Am nächsten Tag wollte das Goldschwein irgendwo hingehen, doch vorher hat es vor die Höhlentür viele Reiskuchen hingestellt, weil ja der Bürgermeister sie am meisten fürchtete und er nun nicht entfliehen würde. Dann ist das Goldschwein fortgegangen.

Der Bürgermeister in der Höhle konnte zwar nicht entfliehen, aber er aß fleißig von den vielen Reiskuchen, die er über alles in der Welt gern hatte. So ging das ein paar Tage. Er dachte oft darüber nach, wie er aus der Höhle entfliehen könnte, aber er sah keine Möglichkeit. Dann, nach ein paar Tagen, dachte er daran, daß das Schwein gesagt hatte: »Ich fürchte auf der Welt am meisten die Haut der Rehe.« Er suchte an allen möglichen Plätzen nach Rehhaut, aber in der Höhle war nichts dergleichen zu finden. >Wenn es das nur gäbe<, dachte er, als er vor der verschlossenen Höhlentür stand. Da fiel ihm ein, daß er an seinem Gürtel einen Schlüsselring hatte. Dieser Schlüsselring war zwar ganz klein — aber tatsächlich aus Rehhaut!

Zu sich selbst sprach er: »Daß ich das nur habe!« Und er war überfroh. Gerade da kam das Goldschwein wieder herein, schüttelte nur den Kopf — und brachte die Frau des Bürgermeisters mit! Als der das sah, erschrak er ganz schön. Doch dann dachte er — jetzt oder nie! Er zog das Stück Rehhaut, das er an seinem Gürtel gefunden hatte, hervor und streckte es dem Goldschwein hin. »Du Kerl du! Weißt du, was das ist?« brüllte er.

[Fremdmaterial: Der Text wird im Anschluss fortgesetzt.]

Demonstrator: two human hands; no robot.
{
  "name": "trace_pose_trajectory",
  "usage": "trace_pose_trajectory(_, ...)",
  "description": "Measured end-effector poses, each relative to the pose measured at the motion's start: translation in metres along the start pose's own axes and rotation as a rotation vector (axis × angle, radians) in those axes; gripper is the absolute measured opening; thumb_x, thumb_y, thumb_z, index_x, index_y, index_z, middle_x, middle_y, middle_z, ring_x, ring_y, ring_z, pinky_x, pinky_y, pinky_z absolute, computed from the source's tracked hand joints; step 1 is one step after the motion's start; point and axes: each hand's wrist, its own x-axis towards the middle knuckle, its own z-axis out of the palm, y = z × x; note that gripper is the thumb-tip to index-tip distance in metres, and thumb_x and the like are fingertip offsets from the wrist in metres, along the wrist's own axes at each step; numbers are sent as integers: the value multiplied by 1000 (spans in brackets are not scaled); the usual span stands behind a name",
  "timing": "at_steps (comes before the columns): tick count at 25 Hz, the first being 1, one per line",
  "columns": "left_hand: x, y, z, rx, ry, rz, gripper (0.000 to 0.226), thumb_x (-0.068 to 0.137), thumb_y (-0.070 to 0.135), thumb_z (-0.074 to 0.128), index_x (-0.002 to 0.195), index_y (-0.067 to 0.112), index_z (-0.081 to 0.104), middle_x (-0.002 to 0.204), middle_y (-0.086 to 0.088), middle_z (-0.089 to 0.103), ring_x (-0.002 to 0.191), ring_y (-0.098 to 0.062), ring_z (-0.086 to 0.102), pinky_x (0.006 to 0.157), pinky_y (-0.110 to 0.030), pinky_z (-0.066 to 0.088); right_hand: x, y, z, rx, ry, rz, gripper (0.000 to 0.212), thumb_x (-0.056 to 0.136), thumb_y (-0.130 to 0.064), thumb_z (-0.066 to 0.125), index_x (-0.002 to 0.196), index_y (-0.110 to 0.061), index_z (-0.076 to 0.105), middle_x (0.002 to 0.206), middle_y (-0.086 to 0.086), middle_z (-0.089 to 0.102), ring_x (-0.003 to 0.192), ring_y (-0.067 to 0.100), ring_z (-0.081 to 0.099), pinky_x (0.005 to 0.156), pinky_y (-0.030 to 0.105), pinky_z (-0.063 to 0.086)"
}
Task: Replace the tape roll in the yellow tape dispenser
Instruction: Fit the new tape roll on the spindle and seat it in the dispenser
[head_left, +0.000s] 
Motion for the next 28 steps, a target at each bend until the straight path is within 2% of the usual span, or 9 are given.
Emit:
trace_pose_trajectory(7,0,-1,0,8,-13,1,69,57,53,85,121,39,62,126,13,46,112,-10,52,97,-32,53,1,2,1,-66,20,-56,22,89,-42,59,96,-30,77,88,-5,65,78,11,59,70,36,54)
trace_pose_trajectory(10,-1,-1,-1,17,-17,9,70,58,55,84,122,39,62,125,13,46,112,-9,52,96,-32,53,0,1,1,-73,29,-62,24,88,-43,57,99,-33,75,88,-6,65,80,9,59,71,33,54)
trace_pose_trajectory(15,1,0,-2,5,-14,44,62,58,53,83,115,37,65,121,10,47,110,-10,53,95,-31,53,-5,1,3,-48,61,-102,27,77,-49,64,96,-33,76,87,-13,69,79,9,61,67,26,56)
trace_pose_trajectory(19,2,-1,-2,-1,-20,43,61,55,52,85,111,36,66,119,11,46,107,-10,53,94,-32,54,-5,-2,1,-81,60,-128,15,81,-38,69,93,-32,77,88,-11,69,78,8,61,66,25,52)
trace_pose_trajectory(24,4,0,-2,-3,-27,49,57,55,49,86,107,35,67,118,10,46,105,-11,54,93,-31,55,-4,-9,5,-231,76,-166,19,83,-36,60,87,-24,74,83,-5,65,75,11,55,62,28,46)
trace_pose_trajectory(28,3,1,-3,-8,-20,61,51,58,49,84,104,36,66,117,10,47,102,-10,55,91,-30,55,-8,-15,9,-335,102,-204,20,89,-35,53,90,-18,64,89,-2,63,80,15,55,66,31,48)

Das Goldschwein sah nur die Haut, ihm schwanden plötzlich alle Kräfte, es fiel zu Boden und zitterte am ganzen Leib. Da faßte der Bürgermeister noch mehr Mut, und er erstach das Goldschwein mit seinem Messer.

Dann sind die beiden, der Bürgermeister und seine Frau, nach Hause zurückgekehrt und haben viele Schätze aus der Höhle mitgenommen und sind sehr reich geworden.